New evidence hints that Venus may be volcanically active, which has long been a controversial topic among scientists.
Six years of observations by the European Space Agency's Venus Express spacecraft have shown significant changes in the sulfur dioxide content of the planet's atmosphere over time, which could be explained by a bout of volcanism.
Immediately after arriving at Venus in 2006, the spacecraft recorded a significant increase in the average density of sulfur dioxide in the upper atmosphere, followed by a sharp decrease, according to a release from the European Space Agency (ESA).
Venus' atmosphere contains much higher levels of sulfur dioxide than on Earth. On our planet, the smelly, toxic gas is produced by volcanoes. [Planet Venus: Quiz Yourself on Venus Facts]
Sulfur dioxide doesn't last long in Venus' upper atmosphere, because it is broken down by sunlight. Any sulfur dioxide in the upper regions must have recently arrived there from the thick protective clouds that swirl beneath. Some scientists think the spike in sulfur dioxide suggests that a large volcano — or several volcanoes — must have erupted.
Venus is covered in hundreds of volcanoes, but whether they remain active today is much debated, and settling this question is an important scientific goal for Venus Express.
The mission has already found clues pointing to volcanism in the planet's recent geological past, within the last few hundreds of thousands to millions of years. Previous measurements of infrared radiation from the surface pointed to lava flows atop a volcano, suggesting that the volcano had erupted recently.

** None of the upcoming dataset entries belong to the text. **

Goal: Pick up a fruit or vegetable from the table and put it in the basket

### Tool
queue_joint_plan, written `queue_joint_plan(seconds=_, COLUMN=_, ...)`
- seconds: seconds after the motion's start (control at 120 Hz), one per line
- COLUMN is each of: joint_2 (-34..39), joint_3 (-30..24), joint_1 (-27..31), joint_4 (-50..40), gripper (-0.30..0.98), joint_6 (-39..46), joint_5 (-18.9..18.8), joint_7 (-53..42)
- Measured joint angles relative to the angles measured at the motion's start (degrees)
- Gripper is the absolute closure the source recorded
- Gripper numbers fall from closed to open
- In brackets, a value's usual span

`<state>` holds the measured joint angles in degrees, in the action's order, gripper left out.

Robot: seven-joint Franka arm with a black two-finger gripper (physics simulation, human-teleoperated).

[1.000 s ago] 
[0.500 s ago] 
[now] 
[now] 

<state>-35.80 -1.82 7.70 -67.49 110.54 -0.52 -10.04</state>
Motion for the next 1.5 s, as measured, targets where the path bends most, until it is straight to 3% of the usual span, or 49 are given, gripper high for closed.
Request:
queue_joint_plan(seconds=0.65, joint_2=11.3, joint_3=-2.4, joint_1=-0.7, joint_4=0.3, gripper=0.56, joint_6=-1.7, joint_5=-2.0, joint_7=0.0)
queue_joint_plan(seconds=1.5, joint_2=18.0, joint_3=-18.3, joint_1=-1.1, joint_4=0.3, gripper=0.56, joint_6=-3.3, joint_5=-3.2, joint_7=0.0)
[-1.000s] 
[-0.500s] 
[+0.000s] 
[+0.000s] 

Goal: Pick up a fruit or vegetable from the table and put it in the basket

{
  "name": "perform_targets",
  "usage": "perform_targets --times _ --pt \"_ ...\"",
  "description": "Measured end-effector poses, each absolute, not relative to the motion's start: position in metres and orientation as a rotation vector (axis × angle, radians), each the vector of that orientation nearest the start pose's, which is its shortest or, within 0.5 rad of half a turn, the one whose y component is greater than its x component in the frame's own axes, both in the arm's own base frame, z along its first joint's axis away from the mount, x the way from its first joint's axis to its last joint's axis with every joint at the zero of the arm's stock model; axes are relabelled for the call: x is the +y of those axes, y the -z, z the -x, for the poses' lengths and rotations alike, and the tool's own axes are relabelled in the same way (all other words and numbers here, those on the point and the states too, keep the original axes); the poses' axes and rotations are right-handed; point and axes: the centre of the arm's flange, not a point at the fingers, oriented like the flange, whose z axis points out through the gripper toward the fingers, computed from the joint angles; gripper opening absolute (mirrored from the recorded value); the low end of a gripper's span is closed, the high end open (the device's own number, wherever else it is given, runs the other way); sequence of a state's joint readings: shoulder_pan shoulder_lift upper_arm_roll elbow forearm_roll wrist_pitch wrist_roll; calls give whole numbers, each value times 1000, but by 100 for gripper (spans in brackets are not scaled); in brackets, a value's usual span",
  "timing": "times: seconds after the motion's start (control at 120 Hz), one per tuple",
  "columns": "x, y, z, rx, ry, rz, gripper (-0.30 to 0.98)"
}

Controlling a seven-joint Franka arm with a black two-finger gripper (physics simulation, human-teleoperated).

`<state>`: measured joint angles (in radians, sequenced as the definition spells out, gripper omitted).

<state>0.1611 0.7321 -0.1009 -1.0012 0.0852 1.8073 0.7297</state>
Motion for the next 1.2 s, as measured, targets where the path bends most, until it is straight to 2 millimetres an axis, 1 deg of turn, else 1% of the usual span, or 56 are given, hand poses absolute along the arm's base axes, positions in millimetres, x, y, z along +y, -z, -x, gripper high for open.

NASA's Pioneer Venus mission, which orbited the planet from 1978 to 1992, saw a similar peak and decline in sulfur dioxide. At that time, the preferred explanation was an earlier injection of sulfur dioxide from one or more volcanoes.
"If you see a sulfur dioxide increase in the upper atmosphere, you know that something has brought it up recently, because individual molecules are destroyed there by sunlight after just a couple of days," said Emmanuel Marcq of LATMOS, a French research institute, in the statement. Marcq is the lead author of a paper describing the findings, published in the journal Nature Geoscience.
"A volcanic eruption could act like a piston to blast sulfur dioxide up to these levels, but peculiarities in the circulation of the planet that we don't yet fully understand could also mix the gas to reproduce the same result," noted co-author Jean-Loup Bertaux in the release.
Venus has a bizarre atmosphere that whips around the planet in just four Earth-days, much faster than the 243 days the planet takes to complete one rotation about its axis. Such rapid atmospheric circulation spreads the sulfur dioxide around, making it difficult to isolate any individual points of origin for the gas.